[Stored data entries]

★ ★ ★ ★ ★

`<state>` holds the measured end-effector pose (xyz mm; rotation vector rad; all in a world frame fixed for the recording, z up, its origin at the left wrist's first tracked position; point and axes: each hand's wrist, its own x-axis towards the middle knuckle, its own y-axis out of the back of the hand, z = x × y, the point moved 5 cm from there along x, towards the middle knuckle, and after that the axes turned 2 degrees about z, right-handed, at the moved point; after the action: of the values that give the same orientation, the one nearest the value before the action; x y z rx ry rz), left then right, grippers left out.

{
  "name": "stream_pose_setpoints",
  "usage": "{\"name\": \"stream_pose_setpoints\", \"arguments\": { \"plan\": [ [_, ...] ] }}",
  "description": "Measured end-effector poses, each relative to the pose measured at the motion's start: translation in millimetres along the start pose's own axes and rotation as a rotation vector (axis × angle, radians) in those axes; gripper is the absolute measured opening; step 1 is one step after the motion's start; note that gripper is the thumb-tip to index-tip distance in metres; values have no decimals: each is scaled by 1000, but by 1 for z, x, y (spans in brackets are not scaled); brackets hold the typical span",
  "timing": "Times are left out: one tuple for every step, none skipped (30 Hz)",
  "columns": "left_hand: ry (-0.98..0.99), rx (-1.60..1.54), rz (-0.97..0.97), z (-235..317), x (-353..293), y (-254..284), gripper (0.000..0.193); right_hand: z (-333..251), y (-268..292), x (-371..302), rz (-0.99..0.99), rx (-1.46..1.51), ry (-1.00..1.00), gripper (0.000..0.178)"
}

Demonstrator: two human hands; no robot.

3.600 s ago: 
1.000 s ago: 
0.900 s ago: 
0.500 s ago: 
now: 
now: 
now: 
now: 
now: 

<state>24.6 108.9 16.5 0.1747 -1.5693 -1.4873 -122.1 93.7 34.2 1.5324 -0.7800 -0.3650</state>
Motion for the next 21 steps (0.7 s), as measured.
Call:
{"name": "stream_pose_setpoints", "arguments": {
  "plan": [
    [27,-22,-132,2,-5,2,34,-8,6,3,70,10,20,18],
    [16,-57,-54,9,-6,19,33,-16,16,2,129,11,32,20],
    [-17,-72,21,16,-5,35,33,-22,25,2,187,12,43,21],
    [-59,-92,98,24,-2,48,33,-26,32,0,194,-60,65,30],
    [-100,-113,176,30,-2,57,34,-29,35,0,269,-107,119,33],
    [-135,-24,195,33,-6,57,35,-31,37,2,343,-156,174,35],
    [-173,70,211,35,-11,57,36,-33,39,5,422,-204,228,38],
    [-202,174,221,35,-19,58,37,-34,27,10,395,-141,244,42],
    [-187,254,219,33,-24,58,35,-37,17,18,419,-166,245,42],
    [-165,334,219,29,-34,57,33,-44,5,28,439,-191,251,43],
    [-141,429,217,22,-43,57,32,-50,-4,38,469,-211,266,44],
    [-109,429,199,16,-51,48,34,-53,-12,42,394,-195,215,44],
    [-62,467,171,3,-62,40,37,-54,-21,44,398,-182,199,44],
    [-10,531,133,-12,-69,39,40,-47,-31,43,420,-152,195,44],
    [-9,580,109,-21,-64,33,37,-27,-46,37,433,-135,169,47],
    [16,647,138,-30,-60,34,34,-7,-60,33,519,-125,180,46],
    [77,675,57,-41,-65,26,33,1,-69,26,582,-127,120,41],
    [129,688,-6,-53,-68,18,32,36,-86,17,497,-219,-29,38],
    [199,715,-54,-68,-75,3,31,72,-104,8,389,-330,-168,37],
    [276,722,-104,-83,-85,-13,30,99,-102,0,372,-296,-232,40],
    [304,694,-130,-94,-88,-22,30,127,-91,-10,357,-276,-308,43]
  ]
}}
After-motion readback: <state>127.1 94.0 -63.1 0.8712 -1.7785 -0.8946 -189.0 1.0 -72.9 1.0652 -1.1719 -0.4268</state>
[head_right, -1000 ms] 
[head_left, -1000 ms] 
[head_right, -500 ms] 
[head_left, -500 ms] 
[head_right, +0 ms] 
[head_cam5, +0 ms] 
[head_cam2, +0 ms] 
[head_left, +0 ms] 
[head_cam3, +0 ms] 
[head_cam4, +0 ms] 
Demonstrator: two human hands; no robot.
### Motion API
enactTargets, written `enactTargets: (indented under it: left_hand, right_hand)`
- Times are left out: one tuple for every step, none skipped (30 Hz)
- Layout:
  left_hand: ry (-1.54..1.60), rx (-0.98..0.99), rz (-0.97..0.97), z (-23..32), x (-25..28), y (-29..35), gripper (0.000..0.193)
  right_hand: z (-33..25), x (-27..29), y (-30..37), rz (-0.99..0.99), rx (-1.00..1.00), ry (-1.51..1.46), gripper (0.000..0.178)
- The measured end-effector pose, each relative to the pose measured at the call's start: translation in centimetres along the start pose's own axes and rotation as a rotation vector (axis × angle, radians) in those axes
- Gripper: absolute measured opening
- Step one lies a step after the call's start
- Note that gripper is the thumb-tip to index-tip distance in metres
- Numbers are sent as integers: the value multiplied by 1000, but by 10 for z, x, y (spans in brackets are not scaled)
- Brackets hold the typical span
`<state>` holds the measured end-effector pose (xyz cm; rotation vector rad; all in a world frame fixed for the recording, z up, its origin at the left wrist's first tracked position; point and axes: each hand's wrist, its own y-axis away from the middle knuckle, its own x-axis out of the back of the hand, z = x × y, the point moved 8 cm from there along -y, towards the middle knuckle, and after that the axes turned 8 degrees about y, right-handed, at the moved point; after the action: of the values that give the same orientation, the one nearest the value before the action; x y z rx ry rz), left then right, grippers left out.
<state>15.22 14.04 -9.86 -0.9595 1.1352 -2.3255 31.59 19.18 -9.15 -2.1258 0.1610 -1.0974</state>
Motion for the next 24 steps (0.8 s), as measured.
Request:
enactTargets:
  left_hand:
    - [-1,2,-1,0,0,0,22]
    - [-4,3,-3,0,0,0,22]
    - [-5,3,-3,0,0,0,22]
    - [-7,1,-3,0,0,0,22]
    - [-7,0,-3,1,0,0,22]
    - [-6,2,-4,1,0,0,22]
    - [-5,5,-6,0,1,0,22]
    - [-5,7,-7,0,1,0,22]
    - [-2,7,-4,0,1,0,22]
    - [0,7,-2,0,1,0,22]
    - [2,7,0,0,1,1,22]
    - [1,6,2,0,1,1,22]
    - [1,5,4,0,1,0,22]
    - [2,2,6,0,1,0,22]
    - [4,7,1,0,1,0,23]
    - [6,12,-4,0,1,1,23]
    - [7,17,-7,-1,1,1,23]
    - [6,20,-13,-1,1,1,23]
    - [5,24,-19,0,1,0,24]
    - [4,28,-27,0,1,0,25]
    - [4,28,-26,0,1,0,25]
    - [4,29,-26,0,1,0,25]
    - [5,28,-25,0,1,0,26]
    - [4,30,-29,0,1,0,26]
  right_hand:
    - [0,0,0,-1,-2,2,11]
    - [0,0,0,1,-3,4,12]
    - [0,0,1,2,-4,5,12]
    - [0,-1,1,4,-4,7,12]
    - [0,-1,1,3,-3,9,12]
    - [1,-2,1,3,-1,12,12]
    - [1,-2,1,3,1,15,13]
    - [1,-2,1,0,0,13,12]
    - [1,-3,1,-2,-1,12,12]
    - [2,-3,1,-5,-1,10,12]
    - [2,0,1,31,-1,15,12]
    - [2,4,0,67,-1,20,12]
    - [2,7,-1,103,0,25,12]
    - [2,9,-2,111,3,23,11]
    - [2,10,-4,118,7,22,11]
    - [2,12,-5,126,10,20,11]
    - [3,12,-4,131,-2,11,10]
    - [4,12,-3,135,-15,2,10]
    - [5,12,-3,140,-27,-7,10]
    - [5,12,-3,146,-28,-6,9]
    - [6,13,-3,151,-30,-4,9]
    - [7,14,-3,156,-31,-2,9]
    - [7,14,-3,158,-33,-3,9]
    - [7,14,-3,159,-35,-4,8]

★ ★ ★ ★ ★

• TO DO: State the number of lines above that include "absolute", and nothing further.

• YOUR SOLUTION: 2